(Collected data)
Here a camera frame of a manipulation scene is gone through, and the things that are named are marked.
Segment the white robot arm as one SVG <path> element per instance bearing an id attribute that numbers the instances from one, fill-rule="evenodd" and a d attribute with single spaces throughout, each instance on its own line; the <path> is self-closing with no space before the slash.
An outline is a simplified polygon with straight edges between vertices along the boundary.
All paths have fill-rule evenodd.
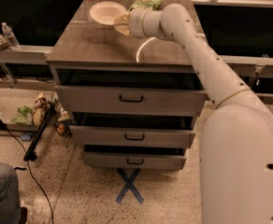
<path id="1" fill-rule="evenodd" d="M 215 108 L 200 136 L 202 224 L 273 224 L 272 112 L 199 35 L 185 7 L 134 9 L 115 27 L 178 43 Z"/>

§ **Your task**
Give back exactly the lines from the one containing "An outline is" to the final line of the entries, both included, and no picture.

§ **Output for this exercise**
An outline is a simplified polygon with straight edges between vertices along the boundary.
All paths have fill-rule evenodd.
<path id="1" fill-rule="evenodd" d="M 215 108 L 200 136 L 202 224 L 273 224 L 272 112 L 199 35 L 185 7 L 134 9 L 115 27 L 178 43 Z"/>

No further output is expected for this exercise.